§ **Goal of the exercise**
Answer with one number only: the count of lines below that hold the word "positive".

Data records:

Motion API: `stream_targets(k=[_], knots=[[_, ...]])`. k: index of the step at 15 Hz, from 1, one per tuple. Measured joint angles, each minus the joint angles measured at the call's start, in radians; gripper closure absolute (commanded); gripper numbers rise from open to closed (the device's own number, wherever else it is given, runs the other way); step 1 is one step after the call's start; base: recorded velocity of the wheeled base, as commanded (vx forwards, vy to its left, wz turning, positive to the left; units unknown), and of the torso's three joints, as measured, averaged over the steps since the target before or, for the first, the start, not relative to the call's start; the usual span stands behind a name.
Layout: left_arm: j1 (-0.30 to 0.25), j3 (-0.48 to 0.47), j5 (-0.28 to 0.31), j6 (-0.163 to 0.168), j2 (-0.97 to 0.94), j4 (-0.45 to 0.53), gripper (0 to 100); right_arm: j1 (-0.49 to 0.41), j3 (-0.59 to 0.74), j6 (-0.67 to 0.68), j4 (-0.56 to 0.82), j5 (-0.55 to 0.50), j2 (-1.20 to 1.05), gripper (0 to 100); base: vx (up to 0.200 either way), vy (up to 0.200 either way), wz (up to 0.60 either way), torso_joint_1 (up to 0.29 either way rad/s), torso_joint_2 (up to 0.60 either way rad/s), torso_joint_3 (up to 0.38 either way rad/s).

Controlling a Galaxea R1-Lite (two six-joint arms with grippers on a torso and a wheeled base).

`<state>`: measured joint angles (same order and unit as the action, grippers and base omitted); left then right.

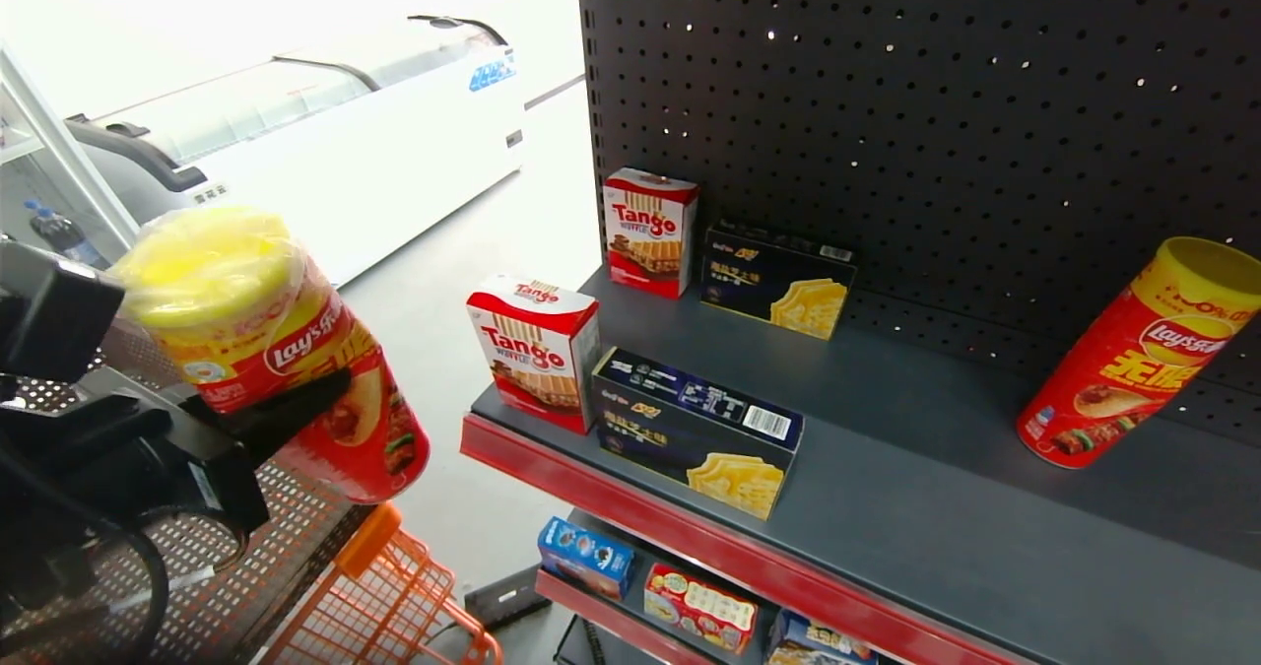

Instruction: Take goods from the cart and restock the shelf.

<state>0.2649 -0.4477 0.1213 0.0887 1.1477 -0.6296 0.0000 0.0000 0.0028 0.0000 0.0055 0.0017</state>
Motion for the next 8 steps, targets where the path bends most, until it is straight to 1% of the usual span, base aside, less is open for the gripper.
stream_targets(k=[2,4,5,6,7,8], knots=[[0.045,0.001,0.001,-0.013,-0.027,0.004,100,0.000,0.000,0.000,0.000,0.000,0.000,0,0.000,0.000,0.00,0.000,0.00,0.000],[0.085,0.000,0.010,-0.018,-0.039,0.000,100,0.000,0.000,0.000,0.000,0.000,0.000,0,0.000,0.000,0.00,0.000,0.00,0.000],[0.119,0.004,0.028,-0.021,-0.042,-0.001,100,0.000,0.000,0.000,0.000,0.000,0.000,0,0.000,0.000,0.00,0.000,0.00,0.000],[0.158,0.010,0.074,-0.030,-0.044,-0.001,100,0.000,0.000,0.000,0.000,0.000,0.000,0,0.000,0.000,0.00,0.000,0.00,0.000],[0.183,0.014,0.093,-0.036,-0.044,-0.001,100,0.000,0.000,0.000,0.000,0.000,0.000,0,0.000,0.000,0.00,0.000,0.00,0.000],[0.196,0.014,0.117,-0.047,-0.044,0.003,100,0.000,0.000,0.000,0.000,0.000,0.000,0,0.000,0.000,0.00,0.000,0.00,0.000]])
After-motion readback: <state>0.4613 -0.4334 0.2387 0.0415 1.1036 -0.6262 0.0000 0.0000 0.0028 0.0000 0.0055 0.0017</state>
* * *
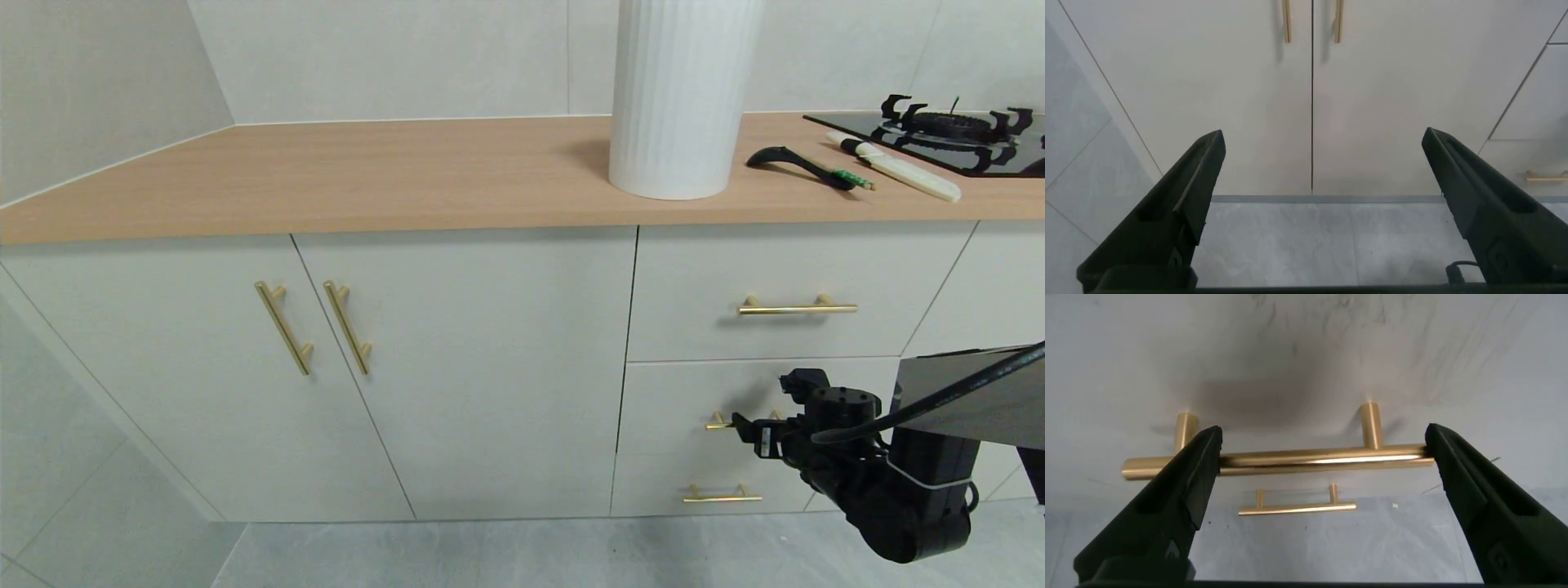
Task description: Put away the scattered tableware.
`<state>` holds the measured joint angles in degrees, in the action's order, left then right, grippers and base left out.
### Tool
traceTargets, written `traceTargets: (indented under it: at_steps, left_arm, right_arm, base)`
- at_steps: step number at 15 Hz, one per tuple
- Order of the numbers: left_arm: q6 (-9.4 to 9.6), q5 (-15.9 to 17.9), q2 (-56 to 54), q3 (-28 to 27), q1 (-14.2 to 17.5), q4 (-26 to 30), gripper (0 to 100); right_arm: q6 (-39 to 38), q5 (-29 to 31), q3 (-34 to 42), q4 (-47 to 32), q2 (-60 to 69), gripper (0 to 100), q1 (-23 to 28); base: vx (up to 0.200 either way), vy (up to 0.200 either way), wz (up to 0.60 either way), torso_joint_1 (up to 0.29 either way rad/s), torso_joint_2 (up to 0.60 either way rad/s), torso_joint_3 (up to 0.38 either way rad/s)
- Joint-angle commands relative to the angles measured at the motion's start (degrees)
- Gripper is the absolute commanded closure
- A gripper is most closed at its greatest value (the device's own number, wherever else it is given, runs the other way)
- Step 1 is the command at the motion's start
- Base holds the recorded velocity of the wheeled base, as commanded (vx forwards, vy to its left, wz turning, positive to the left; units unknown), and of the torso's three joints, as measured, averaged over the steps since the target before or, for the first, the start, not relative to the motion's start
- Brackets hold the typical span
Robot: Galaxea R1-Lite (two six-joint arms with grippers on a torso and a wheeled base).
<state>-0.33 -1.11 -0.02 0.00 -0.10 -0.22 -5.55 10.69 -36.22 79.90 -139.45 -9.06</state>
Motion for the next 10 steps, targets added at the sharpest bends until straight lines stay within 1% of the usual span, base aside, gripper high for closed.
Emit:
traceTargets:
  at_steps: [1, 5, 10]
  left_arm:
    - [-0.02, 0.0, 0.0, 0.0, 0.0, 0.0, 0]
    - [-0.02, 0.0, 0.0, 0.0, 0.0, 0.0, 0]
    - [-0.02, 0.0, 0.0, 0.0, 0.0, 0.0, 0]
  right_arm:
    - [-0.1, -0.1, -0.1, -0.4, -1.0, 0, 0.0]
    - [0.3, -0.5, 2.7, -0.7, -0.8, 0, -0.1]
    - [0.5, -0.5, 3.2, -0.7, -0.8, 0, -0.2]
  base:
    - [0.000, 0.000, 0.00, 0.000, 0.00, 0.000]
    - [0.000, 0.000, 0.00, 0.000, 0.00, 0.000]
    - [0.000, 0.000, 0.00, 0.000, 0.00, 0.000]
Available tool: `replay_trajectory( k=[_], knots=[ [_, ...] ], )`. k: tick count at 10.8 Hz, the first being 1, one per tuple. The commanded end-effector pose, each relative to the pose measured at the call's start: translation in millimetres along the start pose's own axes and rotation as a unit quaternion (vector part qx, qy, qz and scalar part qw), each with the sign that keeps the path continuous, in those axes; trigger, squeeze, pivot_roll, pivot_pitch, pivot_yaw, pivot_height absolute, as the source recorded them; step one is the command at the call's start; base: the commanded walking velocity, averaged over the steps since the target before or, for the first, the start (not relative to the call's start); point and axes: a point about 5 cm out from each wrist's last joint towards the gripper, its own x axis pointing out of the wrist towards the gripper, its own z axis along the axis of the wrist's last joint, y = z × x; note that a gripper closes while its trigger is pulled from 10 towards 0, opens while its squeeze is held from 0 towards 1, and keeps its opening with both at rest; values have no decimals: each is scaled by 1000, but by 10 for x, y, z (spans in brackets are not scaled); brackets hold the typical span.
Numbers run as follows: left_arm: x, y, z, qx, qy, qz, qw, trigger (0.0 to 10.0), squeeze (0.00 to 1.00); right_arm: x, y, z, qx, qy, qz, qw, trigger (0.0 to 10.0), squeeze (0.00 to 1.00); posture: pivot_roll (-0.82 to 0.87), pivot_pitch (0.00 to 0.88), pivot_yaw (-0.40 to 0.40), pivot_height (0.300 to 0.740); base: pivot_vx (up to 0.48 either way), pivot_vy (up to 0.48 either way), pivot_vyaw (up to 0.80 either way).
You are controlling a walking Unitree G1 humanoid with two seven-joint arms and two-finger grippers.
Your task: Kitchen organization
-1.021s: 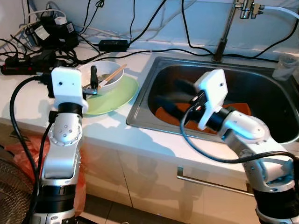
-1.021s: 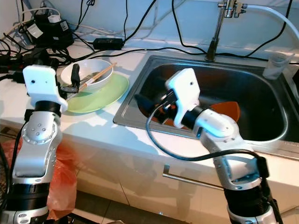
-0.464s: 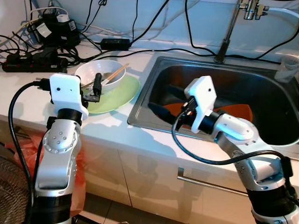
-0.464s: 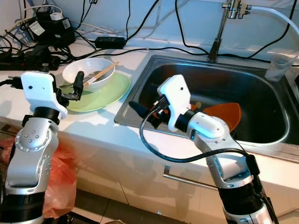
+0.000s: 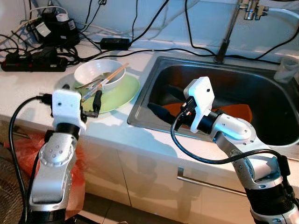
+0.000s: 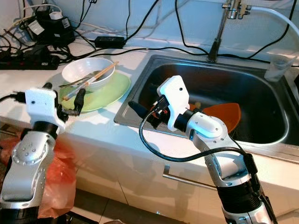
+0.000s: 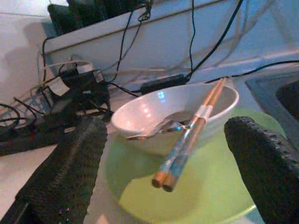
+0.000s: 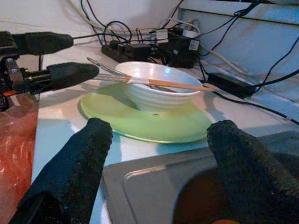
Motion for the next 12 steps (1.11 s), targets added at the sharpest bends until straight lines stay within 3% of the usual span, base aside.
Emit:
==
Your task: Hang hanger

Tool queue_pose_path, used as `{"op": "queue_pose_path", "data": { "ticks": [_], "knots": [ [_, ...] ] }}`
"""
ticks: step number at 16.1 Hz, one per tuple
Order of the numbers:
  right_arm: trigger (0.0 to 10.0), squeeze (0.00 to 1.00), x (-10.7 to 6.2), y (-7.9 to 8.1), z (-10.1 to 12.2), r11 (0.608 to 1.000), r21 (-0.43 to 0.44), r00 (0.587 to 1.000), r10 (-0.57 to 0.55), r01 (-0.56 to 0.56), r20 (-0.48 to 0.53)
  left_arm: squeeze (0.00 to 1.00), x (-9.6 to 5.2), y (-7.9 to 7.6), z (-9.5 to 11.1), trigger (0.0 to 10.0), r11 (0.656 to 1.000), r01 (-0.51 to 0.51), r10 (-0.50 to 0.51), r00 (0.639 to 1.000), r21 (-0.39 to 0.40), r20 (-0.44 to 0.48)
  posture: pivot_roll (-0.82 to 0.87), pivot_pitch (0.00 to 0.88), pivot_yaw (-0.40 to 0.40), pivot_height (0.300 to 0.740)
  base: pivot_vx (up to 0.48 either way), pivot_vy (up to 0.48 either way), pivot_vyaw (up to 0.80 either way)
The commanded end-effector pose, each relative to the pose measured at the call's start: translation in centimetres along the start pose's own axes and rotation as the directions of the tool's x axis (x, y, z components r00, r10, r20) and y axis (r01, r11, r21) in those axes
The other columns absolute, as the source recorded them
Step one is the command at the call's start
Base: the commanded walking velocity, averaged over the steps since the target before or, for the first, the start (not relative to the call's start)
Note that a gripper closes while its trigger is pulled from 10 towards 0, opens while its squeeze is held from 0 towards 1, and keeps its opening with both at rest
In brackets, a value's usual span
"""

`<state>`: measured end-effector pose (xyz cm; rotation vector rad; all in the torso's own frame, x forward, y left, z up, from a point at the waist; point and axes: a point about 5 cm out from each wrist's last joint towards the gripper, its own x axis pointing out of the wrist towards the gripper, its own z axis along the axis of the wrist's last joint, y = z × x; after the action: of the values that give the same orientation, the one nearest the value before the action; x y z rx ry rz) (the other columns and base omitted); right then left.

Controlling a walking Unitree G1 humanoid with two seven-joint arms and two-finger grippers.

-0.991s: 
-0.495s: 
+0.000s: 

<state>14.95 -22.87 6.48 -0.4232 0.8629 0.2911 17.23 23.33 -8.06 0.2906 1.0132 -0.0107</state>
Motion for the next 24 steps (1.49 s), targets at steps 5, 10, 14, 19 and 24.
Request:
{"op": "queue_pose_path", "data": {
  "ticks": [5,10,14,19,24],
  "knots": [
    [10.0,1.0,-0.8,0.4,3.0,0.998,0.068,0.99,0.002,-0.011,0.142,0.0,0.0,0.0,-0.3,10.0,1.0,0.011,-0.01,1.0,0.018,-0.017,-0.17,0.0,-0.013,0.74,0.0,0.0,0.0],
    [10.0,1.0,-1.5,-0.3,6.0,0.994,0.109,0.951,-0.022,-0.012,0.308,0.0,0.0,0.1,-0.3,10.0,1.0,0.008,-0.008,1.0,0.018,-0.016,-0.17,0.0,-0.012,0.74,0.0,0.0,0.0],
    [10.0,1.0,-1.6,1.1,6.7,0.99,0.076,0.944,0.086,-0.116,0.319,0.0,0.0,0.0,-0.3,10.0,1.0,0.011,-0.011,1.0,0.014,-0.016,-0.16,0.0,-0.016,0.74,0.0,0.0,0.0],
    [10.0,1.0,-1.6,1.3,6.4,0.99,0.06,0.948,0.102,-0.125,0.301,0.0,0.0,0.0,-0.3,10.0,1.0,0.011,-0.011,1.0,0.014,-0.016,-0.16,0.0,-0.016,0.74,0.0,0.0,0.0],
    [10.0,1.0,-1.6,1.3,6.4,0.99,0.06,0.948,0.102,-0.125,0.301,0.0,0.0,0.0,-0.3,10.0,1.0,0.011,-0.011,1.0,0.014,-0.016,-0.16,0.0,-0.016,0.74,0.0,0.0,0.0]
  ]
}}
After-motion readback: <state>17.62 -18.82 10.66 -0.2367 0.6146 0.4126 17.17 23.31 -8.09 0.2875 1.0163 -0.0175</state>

§ **Solved exercise**
2